Instructions to follow
When you reach the line containing "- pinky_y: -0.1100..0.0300" in the data below, begin returning lines exactly as written, and stop once the line containing "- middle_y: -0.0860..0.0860" has been returned.

[Dataset items]
┌──

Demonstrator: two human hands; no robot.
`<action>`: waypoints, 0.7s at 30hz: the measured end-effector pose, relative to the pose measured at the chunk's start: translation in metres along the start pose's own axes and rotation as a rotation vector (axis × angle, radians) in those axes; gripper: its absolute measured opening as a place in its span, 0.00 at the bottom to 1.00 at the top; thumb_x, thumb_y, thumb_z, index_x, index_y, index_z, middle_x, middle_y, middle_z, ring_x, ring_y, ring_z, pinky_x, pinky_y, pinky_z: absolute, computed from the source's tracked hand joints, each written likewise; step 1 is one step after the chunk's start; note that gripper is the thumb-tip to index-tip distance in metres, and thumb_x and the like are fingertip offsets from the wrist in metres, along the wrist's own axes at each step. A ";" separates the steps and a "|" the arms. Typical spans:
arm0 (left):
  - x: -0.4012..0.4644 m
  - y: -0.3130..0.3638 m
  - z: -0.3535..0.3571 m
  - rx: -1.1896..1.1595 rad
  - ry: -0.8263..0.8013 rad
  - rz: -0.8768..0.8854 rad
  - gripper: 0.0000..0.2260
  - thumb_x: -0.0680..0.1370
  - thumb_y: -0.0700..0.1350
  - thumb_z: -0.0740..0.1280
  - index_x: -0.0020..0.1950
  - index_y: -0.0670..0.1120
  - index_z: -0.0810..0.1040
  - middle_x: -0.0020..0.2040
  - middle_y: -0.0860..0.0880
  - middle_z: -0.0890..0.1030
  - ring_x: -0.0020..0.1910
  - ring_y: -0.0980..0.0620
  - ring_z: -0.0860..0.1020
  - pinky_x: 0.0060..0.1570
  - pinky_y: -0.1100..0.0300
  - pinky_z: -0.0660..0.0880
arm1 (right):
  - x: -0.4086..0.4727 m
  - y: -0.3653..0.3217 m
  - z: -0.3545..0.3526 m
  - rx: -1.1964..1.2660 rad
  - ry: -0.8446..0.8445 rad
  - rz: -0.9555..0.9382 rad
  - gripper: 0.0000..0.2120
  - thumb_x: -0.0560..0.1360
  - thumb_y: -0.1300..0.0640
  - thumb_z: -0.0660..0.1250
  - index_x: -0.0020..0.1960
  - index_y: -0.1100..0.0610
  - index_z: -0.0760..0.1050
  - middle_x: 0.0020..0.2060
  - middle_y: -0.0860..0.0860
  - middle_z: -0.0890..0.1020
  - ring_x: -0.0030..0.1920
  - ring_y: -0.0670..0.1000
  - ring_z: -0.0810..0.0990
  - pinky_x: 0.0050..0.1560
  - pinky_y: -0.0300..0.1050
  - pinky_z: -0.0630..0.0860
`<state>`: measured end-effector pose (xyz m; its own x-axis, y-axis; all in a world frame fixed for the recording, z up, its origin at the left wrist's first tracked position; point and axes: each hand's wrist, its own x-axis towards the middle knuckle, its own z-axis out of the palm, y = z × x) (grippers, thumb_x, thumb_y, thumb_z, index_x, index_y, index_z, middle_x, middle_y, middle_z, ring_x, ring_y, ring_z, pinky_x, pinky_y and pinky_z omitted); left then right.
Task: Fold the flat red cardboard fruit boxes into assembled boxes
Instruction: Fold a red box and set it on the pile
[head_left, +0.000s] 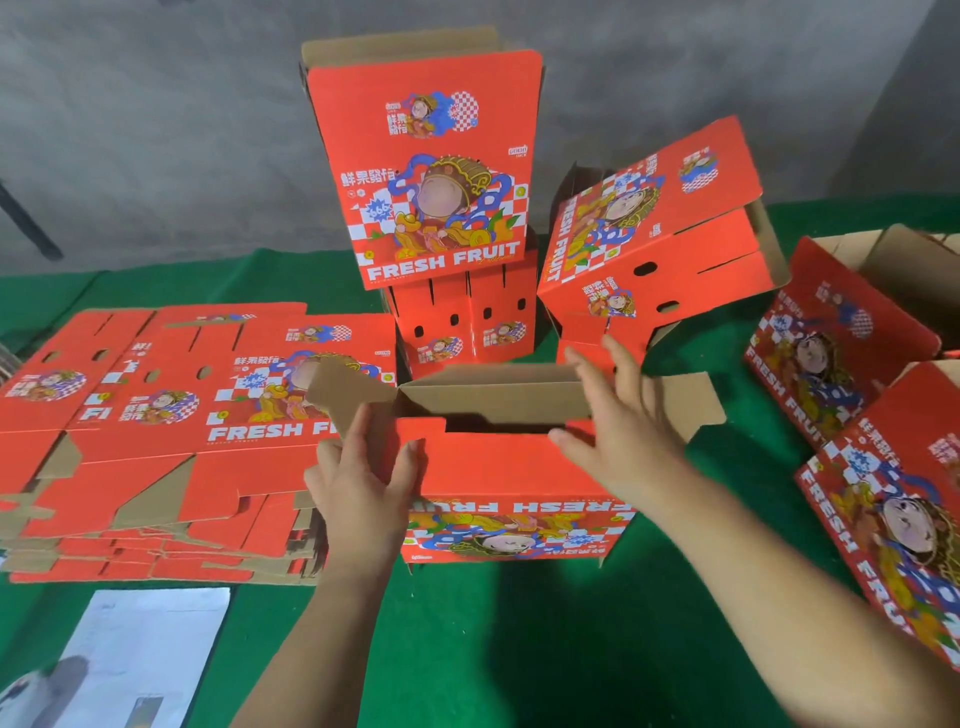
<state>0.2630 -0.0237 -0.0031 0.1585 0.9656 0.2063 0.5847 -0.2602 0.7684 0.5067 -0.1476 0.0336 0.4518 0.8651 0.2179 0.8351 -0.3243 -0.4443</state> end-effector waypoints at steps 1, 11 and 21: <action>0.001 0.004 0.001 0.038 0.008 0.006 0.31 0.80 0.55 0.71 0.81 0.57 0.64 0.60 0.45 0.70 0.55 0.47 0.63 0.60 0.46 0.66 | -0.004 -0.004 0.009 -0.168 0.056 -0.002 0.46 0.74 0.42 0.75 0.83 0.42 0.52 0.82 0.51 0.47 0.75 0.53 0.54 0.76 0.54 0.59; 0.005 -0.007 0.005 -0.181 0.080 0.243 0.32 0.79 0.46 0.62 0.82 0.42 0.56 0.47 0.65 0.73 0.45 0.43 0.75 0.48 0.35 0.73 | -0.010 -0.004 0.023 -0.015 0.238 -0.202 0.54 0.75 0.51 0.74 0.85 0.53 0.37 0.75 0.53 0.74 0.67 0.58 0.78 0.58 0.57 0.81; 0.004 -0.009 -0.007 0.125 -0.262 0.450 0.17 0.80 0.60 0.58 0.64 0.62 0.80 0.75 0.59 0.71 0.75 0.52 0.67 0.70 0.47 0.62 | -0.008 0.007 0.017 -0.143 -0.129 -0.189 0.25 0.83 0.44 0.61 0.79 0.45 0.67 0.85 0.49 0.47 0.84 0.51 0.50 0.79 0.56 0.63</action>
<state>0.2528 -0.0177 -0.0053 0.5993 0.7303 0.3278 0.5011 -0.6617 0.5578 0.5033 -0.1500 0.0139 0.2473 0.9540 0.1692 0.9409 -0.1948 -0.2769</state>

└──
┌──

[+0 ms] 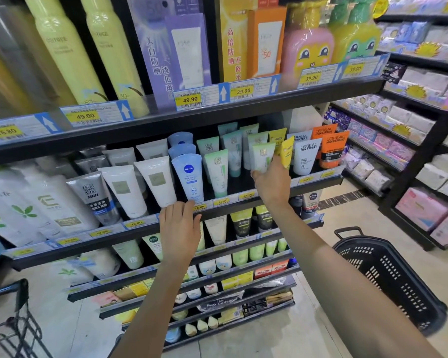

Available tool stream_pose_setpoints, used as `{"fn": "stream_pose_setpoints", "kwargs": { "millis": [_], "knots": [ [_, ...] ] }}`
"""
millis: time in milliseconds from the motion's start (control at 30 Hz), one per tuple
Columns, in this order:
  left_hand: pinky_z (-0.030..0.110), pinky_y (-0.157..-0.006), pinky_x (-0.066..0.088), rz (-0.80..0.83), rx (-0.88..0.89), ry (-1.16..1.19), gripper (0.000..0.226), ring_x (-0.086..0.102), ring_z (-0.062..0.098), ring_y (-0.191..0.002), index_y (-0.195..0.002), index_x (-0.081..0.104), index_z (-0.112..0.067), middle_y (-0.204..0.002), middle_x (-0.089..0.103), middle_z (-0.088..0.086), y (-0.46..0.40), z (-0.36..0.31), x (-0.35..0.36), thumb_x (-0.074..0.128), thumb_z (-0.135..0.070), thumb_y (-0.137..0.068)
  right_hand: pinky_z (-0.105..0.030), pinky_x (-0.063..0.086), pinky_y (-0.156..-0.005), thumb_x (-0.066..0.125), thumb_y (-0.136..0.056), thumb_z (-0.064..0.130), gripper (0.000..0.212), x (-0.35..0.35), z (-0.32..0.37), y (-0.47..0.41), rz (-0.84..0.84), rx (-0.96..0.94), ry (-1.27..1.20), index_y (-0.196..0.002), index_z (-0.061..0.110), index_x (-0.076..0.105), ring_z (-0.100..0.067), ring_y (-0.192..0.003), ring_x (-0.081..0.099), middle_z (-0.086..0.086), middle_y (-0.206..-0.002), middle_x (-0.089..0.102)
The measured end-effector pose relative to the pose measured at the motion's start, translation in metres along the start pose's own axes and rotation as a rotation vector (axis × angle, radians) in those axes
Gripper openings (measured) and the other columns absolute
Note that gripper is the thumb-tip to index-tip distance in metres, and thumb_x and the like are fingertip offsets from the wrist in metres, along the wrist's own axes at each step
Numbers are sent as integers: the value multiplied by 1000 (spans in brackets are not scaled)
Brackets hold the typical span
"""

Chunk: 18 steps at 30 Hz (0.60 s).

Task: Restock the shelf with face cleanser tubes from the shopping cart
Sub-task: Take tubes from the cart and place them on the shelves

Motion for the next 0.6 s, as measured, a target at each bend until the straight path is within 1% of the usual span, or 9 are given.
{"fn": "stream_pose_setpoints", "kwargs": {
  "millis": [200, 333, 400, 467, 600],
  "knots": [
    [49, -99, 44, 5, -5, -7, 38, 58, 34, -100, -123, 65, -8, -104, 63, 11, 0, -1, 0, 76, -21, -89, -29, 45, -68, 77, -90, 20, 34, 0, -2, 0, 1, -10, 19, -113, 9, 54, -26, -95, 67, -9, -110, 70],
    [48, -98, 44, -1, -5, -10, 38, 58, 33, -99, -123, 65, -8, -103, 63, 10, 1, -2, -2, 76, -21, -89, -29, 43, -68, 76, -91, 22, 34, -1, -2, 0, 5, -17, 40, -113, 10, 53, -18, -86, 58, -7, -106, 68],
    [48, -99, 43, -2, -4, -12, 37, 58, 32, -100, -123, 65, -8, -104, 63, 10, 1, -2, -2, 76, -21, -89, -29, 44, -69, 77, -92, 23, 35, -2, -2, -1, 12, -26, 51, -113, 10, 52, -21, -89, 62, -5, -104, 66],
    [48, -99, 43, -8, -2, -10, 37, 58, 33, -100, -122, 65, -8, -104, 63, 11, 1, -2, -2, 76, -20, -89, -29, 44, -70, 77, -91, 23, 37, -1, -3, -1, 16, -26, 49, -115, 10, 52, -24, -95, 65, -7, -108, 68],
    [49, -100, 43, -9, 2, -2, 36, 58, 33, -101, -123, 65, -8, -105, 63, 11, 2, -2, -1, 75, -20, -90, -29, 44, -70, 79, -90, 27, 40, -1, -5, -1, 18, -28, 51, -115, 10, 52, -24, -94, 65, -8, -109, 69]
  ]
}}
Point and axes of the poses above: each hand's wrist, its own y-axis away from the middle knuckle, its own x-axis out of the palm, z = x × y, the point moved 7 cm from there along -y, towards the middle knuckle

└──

Answer section
  - pinky_y: -0.1100..0.0300
  - pinky_z: -0.0660..0.0880
arm1 (right):
  - x: -0.4086..0.4727 m
  - y: -0.3653..0.3217 m
  - z: -0.3545..0.3526 m
  - rx: -1.1964..1.2660 rad
  - ry: -0.8446..0.8445 rad
  - rz: -0.9555..0.9382 rad
  - gripper: 0.0000..0.2120
  - thumb_x: -0.0560..0.1360
  - thumb_y: -0.1300..0.0640
  - thumb_z: -0.0660..0.1250
  - index_x: -0.0020..0.1960
  - index_y: -0.1100..0.0610
  - index_z: -0.0760..0.1050
  - middle_x: 0.0020..0.2060
  - middle_y: -0.0860..0.0860

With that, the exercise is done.